Out of the more than 2,000 attitudes tracked by Profiles, "having trouble getting out of bed" is in the top ten for millennials along with video games and sex/relationships. Furthermore, it is also not a shock to see more of them preferring to buy from companies they think behave well than is the case with older consumers.

The way they approach life is also shaped – as with previous generations – by the fact they are just starting out. Millennials place a much heavier emphasis on getting on the career ladder and doing what is necessary to achieve it.

Our attitudinal data shows that millennials are willing to sacrifice their free time to get ahead in their careers and are also more motivated by career progression than by money.

More 18- to 34-year-olds prefer to buy from companies they think behave well than is the case with older consumers.

Allied to this, Profiles shows they are by far the most likely age group to describe themselves as being "ruthless" in getting what they want. This is because by the time people reach their mid-30s they are either already getting to where they want to be or have revised their expectations about what they want and expect out of life.

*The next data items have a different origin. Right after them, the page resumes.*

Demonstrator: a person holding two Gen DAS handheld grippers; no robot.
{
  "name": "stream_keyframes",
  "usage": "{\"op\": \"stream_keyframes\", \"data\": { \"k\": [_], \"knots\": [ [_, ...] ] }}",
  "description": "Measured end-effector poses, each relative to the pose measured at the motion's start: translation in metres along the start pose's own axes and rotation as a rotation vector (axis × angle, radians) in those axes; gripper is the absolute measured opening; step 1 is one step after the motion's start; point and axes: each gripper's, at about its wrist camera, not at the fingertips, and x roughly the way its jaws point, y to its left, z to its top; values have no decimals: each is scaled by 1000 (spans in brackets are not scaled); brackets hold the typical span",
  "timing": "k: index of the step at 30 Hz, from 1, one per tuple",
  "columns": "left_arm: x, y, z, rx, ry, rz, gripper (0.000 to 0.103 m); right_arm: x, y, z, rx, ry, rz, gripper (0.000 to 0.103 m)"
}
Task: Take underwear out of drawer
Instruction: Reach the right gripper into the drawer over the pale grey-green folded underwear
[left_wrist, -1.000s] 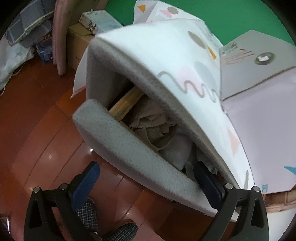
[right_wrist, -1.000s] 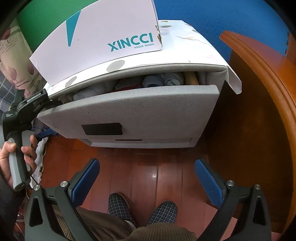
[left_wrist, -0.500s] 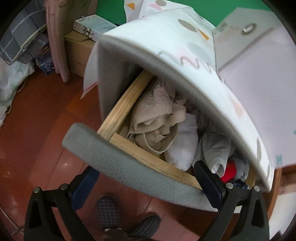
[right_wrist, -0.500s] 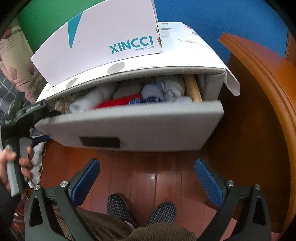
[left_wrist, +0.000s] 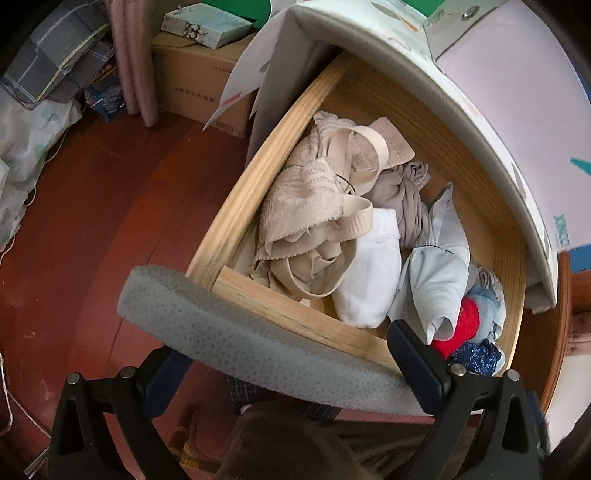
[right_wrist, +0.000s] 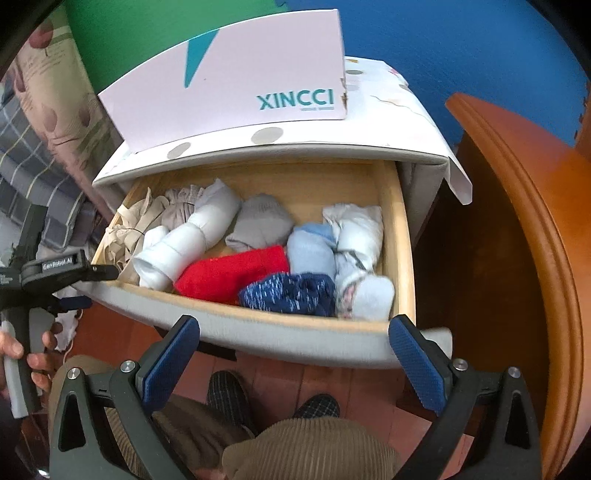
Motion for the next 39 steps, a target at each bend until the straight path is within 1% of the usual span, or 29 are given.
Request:
{"op": "stream_keyframes", "data": {
  "k": [3, 4, 6, 9, 10, 11, 15, 17, 18, 19, 22, 24, 25, 26, 28, 31, 33, 36, 39],
  "knots": [
    [3, 7, -1, 3, 10, 2, 103, -5, 1, 7, -14, 17, -6, 101],
    [-6, -1, -6, 3, 14, 3, 103, -6, -1, 11, -16, 27, -12, 101],
    [-6, -2, -8, 4, 20, 4, 103, -9, -7, 20, -15, 47, -19, 101],
    [-6, -12, 5, 5, 11, 2, 103, -8, -18, 32, -11, 83, -27, 101],
    [-5, -24, 19, 4, 13, 6, 103, -7, -22, 36, -4, 98, -34, 98],
    [-4, -26, 20, 6, 9, 8, 103, -5, -26, 41, 0, 112, -36, 93],
    [-1, -29, 30, 4, 0, 12, 103, 10, -48, 60, 41, 181, -9, 88],
    [2, -31, 29, 2, 5, 14, 103, 21, -55, 65, 57, 219, 8, 75],
    [3, -32, 31, 4, 0, 21, 103, 27, -57, 68, 64, 239, 15, 72],
    [-1, -28, 15, 9, -6, 26, 103, 34, -59, 70, 70, 256, 21, 69],
    [-8, -29, 6, 17, -26, 42, 103, 47, -55, 71, 73, 275, 14, 65],
    [-14, -36, 3, 36, -59, 65, 103, 58, -54, 74, 71, 288, 10, 55],
    [-21, -32, -11, 48, -73, 75, 103, 63, -52, 75, 62, 300, 8, 49],
    [-28, -31, -14, 68, -91, 90, 103, 68, -51, 76, 54, 310, 7, 44],
    [-38, -34, -17, 104, -116, 115, 103, 76, -49, 80, 27, 327, -9, 40],
    [-60, -36, -19, 160, -174, 146, 103, 91, -46, 85, -9, 348, -44, 39],
    [-77, -42, -19, 217, -229, 169, 103, 101, -46, 90, -16, 363, -59, 39],
    [-90, -48, -13, 265, -244, 154, 103, 115, -44, 96, -14, 390, -76, 39],
    [-93, -50, -4, 266, -242, 148, 103, 130, -41, 98, -3, 419, -117, 39]
  ]
}}
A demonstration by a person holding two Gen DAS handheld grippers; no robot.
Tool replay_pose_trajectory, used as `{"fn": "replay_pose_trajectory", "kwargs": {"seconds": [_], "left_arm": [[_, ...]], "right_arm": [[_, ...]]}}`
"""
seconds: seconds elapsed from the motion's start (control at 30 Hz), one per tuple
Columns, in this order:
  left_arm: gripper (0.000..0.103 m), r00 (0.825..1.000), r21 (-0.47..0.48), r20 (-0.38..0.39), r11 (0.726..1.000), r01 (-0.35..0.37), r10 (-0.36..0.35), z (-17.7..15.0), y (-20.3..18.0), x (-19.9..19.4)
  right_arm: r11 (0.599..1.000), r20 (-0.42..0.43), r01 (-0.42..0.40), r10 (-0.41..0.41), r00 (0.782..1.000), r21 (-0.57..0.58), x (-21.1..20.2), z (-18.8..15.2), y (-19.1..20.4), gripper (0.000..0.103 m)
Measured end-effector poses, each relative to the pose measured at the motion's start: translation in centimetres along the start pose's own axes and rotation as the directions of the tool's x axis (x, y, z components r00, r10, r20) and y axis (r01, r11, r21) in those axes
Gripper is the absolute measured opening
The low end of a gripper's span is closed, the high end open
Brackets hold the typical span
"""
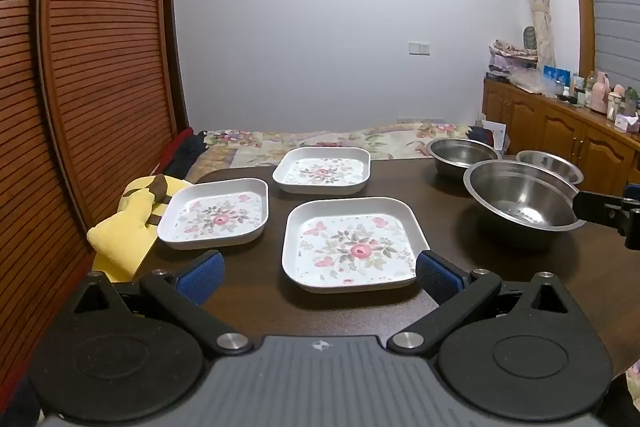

When it comes to eating, the data is clear they favour ease and it’s all about convenience. As a result, Profiles shows that 18- to 34-year-olds want food on the go from brands such as Dominos, Just Eat or McDonalds.

Allied to this, they don’t do big shops (or even visit supermarkets that much) and so don’t really have too much to do with the likes of Aldi or Lidl, neither of which have "local" or "express" stores that are easier to pop in to.

The fault lines within millennials

The data shows clearly that there are as many differences within millennials as there are between them and other age groups. They are not one single entity with clear differences that shaped solely by age. So, while over a third of 18 to 24s think paying for internet access is "outdated" only a fifth of 25- to 34-year-olds agree.

Similarly, double the number of under-25s think that national borders are "outdated" compared to 25- to 34-year-olds – an insight into why so many of them voted "Remain" in the EU referendum.

Another notable fault line – and one that will last well beyond their 35th birthdays – is education level. The data shows just how different millennials who left school by the age of 18 are to those who have experienced higher education.

One area is particularly interesting for marketers. Profiles shows that while graduates are less likely to give adverts the time of day, school leavers are more likely to use advertising to help them work out what they want to buy.

The data on Profiles makes it clear that Millennials are both different and not different to previous generations. The reason there is so much debate about the issue is because both sides are right. In terms of reaching them, they are a distinct group. But in terms of much of their day to day lives, they are what you would expect from young people – in this or previous generations.

Marketers should beware, though, that either way they are not a homogenous lump and can’t be looked on as a bloc of people who act, think and feel the same. They engage with adverts and technology as individuals. The technology that has united them also shows us how different they all are.

Stephen Harmston is head of YouGov Reports.